No son cortesanos, señores, queremos que el cuerpo legislativo disminuya, menos diputados, menos senadores. Que desaparezcan los diputados plurinominales, que representen al pueblo y no a sus propios intereses partidistas.
Más vale que escuchen el clamor, porque estamos hartos y ésta es una frecuencia vibratoria que comienza a recorrer México. Los principios de la Carta Magna fueron manipulados, usurpados. ¿Por qué y cuándo se dijo no a las candidaturas independientes, si supuestamente somos libres?; ¿por qué han manipulado nuestras garantías? Ahora necesitamos más que nunca libertad de expresión, para proponer no sólo un nuevo proyecto de nación, sino la restitución de nuestros derechos.
Queremos una democracia directa y participativa, en la que se pueda revocar el mandato a los estúpidos, a los corruptos, ¿o acaso tenemos que soportar a un tonto o, peor aún, a un criminal en el poder?; ¿por qué?; ¿sólo por una interpretación perversa de la Carta Magna que nos devuelve a un estado de manos amarradas.
No, señores, no, el ciudadano libre reclama esa libertad perdida, y la única forma de obtenerla es reestructurando la columna vertebral de este sistema seudodemocrático.
¿Idealismo? No, claro que no. Lo risible es que en este País de esclavos esto parezca idealismo. Claro, al esclavo, que no tiene nada, le parece mucho.
Llegará el día en que nos dé risa el hecho de creer que exigir la existencia de las figuras de plebiscito y referéndum haya sido demasiado pedir.
La consulta de propuestas a través de la votación de los ciudadanos, o bien, la expresión de la voluntad de la sociedad con respecto a algún asunto que nuestros representantes constitucionales sometan a consulta, no debe ser algo que se pida, se exige. El pedir que se rindan cuentas a los partidos, el quitarles el fuero a los que llegan al poder, también debe ser una exigencia.
Entre los teóricos se habla de dos formas de participación: la democracia directa y la democracia representativa. Aquí en México la representativa se pervirtió, porque no existieron los mecanismos para evitar que el poder se monopolizara. Creo que ambas formas pueden combinarse, lo importante es construir un modelo efectivo, que funcione, no tanto la teoría per se.

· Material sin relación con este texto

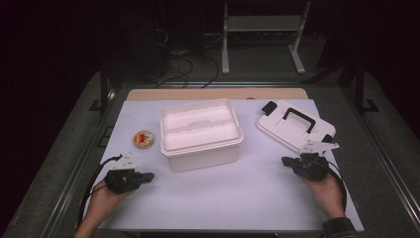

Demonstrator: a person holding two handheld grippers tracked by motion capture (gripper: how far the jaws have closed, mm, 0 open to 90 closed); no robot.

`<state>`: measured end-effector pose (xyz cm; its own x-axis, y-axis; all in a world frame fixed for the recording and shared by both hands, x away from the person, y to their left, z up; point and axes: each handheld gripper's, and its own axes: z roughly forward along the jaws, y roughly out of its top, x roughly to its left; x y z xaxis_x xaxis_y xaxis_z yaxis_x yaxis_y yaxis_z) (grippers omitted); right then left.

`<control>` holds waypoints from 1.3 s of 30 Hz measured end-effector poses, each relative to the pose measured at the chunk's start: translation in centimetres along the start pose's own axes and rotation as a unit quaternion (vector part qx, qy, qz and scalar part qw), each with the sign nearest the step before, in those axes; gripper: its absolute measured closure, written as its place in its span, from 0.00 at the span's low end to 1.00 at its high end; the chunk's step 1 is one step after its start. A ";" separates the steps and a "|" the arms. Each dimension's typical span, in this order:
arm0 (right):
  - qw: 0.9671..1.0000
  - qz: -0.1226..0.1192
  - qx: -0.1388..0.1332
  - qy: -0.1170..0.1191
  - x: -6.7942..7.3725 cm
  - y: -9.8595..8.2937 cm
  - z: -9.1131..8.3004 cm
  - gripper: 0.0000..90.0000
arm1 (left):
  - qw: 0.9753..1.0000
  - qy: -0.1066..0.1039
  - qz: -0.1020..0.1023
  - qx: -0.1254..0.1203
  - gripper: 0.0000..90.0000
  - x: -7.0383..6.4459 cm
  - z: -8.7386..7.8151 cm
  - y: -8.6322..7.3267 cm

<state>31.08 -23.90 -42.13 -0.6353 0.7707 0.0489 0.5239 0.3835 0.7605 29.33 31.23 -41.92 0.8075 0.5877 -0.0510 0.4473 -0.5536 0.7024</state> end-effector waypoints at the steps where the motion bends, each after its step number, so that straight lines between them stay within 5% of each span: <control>1: 1.000 -0.002 0.000 0.004 0.1 0.4 0.2 0.99 | 1.000 0.000 -0.004 -0.002 1.00 0.0 0.0 0.2; 14: 0.997 -0.057 -0.010 0.045 1.5 5.6 3.4 0.99 | 0.999 0.017 -0.001 -0.046 1.00 1.1 -1.1 3.1; 28: 0.993 -0.081 -0.034 0.073 2.5 10.1 6.3 0.99 | 0.998 0.023 0.010 -0.066 1.00 1.8 -0.3 6.0; 39: 0.990 -0.095 -0.043 0.090 3.1 11.4 7.3 0.99 | 0.997 0.021 0.014 -0.076 1.00 1.9 0.3 7.2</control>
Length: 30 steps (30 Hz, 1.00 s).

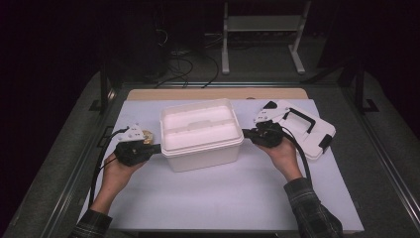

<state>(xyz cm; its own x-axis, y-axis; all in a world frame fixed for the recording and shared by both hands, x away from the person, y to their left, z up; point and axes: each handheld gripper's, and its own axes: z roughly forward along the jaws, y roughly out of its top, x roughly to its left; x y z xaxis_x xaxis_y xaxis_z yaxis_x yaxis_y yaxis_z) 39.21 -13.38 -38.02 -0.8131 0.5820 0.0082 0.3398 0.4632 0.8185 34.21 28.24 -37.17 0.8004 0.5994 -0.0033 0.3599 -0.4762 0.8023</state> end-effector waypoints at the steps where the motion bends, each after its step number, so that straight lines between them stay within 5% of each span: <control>1: 1.000 -0.003 0.001 -0.004 0.1 0.0 0.0 0.99 | 1.000 -0.001 -0.001 0.000 1.00 0.0 0.0 0.0; 14: 1.000 0.004 0.004 0.016 0.5 -0.7 -1.2 1.00 | 1.000 -0.018 0.005 -0.001 1.00 -0.6 -0.2 0.1; 30: 1.000 -0.007 0.011 0.019 3.0 -2.8 -4.6 1.00 | 0.999 -0.049 0.022 -0.002 1.00 -3.0 -0.5 -0.1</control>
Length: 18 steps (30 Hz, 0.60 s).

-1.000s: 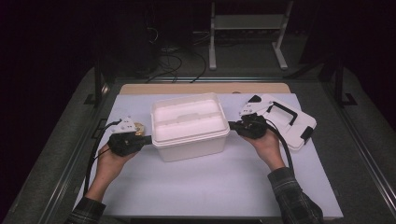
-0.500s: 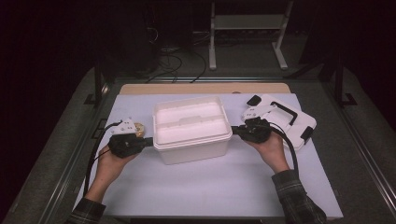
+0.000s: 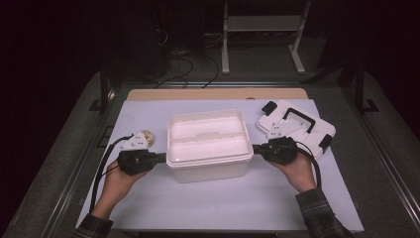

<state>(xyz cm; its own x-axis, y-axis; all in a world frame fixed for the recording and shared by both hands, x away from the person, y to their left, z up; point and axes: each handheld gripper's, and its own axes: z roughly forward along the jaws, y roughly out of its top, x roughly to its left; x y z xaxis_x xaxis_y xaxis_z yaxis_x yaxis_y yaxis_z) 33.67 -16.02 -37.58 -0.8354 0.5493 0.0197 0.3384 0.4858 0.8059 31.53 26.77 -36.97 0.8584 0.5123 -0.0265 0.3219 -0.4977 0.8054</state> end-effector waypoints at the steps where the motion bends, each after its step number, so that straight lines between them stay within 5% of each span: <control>1: 1.000 0.001 0.001 0.001 0.2 -0.1 -0.2 1.00 | 1.000 -0.003 -0.001 -0.001 1.00 -0.2 0.0 -0.1; 18: 1.000 -0.012 0.006 0.016 3.9 -2.2 -3.2 1.00 | 1.000 -0.024 0.007 0.000 1.00 -2.5 -0.8 -0.6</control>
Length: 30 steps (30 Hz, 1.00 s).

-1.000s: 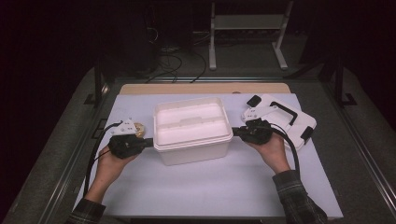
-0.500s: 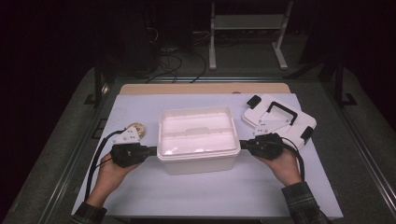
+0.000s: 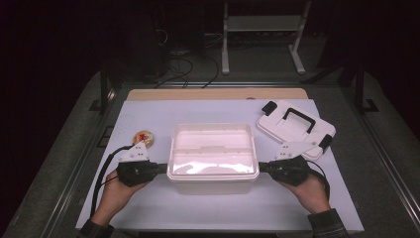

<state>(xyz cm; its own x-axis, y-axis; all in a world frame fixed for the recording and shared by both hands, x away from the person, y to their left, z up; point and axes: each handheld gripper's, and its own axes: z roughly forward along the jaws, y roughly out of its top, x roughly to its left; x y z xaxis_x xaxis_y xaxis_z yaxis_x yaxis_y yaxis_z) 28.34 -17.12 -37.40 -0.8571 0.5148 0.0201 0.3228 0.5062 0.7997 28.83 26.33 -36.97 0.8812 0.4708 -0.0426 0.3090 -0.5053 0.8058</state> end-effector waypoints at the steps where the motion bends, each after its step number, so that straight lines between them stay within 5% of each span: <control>1: 1.000 -0.002 0.000 0.001 0.4 -0.2 -0.2 1.00 | 1.000 -0.003 0.000 0.000 1.00 -0.2 -0.1 -0.1; 12: 1.000 0.001 -0.002 0.005 1.5 -1.0 -1.2 1.00 | 1.000 -0.014 0.004 0.003 1.00 -1.8 -0.4 -0.4; 18: 1.000 0.001 -0.007 0.009 1.3 -1.1 -1.2 0.98 | 1.000 -0.017 0.000 -0.002 0.98 -1.4 -0.5 -0.5; 30: 0.998 0.045 0.011 -0.050 -0.9 -3.0 -0.4 0.51 | 0.998 0.046 -0.018 0.036 0.61 0.8 -1.0 -1.9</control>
<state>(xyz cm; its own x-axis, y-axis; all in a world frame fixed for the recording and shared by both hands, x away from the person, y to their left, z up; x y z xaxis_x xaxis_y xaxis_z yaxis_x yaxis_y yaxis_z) 27.97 -19.41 -39.61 -0.7804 0.6246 0.0310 0.4064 0.4689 0.7842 28.60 28.37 -37.90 0.8327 0.5535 -0.0139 0.3682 -0.5349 0.7605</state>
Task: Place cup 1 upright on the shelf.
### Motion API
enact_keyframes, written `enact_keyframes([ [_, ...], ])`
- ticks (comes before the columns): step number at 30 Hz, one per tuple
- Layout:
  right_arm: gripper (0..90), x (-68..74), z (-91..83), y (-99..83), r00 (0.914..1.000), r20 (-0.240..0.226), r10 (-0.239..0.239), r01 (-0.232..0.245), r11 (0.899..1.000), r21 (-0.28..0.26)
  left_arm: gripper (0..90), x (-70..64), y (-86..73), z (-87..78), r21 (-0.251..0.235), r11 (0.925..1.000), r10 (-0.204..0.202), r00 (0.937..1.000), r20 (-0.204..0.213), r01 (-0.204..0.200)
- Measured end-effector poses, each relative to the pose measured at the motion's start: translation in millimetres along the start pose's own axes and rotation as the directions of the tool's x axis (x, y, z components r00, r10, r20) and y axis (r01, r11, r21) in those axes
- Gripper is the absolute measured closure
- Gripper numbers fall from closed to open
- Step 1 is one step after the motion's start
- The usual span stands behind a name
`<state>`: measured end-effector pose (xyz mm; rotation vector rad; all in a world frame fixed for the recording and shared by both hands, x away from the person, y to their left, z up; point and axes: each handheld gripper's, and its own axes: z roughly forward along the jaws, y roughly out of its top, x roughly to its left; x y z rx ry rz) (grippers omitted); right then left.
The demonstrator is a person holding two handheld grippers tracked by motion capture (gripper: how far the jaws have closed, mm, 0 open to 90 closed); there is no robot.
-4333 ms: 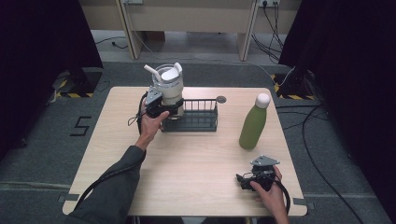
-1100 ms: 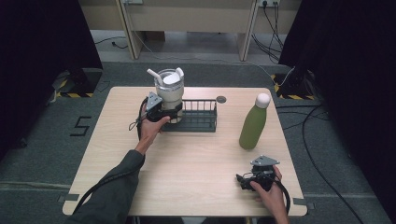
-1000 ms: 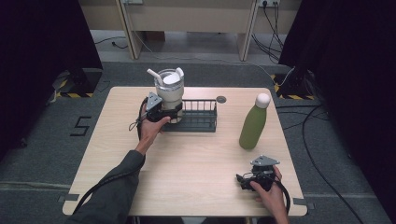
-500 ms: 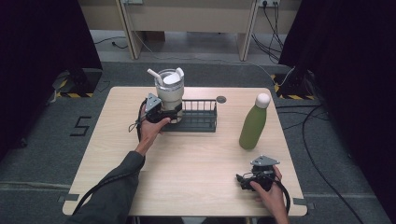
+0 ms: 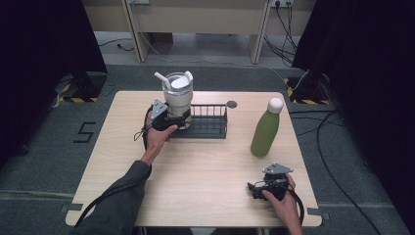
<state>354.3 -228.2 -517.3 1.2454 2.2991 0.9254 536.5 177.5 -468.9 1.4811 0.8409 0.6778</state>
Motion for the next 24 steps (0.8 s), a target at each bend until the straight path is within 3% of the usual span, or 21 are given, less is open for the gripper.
enact_keyframes([
  [8, 0.5, 0.0, 0.0, 0.0, 1.0000, 0.000, 0.000, 0.000, 1.000, 0.000, 8.6, -0.6, -0.2, -3.1, 0.008, 1.0000, 0.001, 1.0000, -0.007, -0.001],
  [9, 0.5, 0.0, 0.0, 0.0, 1.0000, 0.000, 0.000, 0.000, 1.000, 0.001, 8.7, 3.4, 1.1, -4.3, 0.014, 0.9977, 0.066, 0.9978, -0.009, -0.066],
  [10, 0.5, 0.0, 0.0, 0.0, 1.0000, 0.000, 0.000, 0.000, 1.000, 0.001, 8.7, 3.4, 1.1, -4.3, 0.014, 0.9977, 0.066, 0.9978, -0.009, -0.066],
  [11, 0.5, 0.0, 0.0, 0.0, 1.0000, 0.000, 0.000, 0.000, 1.000, 0.001, 8.8, -0.7, -0.4, -5.2, 0.017, 0.9998, 0.010, 0.9999, -0.006, -0.010],
  [24, 0.5, 0.0, 0.0, 0.0, 1.0000, 0.000, -0.001, 0.001, 1.000, 0.001, 9.3, -0.3, -4.0, -15.3, 0.046, 0.9987, 0.019, 0.9998, 0.006, -0.020],
])
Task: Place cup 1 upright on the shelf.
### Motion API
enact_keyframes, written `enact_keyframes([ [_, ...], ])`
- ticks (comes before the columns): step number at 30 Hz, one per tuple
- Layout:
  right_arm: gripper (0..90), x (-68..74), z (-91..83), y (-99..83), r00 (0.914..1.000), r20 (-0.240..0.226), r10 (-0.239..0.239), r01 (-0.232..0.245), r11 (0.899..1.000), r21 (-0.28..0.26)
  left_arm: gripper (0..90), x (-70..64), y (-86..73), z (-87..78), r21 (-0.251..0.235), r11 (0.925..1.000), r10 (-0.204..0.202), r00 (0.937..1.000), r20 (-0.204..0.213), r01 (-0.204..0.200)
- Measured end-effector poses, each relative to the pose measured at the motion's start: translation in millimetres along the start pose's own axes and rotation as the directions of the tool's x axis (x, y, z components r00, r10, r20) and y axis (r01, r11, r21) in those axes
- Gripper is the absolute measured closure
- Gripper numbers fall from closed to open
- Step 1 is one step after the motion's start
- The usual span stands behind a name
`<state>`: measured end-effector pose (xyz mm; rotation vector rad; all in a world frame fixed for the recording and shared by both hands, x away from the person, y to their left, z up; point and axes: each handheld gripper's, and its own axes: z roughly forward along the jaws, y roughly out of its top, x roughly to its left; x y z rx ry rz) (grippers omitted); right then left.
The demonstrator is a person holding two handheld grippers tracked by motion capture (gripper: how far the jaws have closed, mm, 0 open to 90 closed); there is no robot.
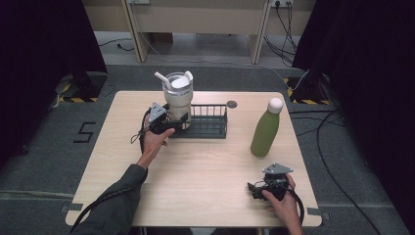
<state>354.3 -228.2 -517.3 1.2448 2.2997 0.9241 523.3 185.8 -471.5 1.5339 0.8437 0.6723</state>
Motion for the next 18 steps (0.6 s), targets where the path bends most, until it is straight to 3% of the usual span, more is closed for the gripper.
enact_keyframes([
  [18, 0.5, 0.0, 0.0, 0.0, 1.0000, 0.000, 0.001, -0.001, 1.000, 0.000, 14.6, -4.1, 2.2, -26.3, 0.004, 1.0000, -0.006, 0.9991, 0.042, 0.006],
])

Disminuir o flexibilizar las estructuras de intermediación entre el pueblo y los gobernantes y no delegar absolutamente el poder implica una forma de gobierno más compleja, sí, pero más evolucionada. La experiencia histórica deja claro que los extremos poco flexibles funcionan mal.
Como dice Sartori, la definición etimológica de democracia “es el Gobierno o el poder del pueblo”. Pero pueblo, expresa realidades diversas.
La democracia de referéndum supone la existencia de un sistema mediante el cual se puede someter a consulta asuntos de relevancia. Esto no significa un extremo, significa una válvula para casos importantes, con lo que se evita la monopolización del poder. Porque esto último, es la causa número uno de la impunidad en México.
La tecnología cibernética actual hace posible que esto no sea tan imposible como algunos lo imaginan.
El voto es libre. Inducir a votar o no por un partido o por otro es eso: inducir, llevar, manipular. Manifestar las posibilidades libres que todos tenemos, entre ellas la de anular como protesta, siempre y cuando respetemos totalmente la libertad del otro y la diversidad de opinión, es abrir la puerta a un cambio de actitud, ingrediente básico para iniciar una transformación.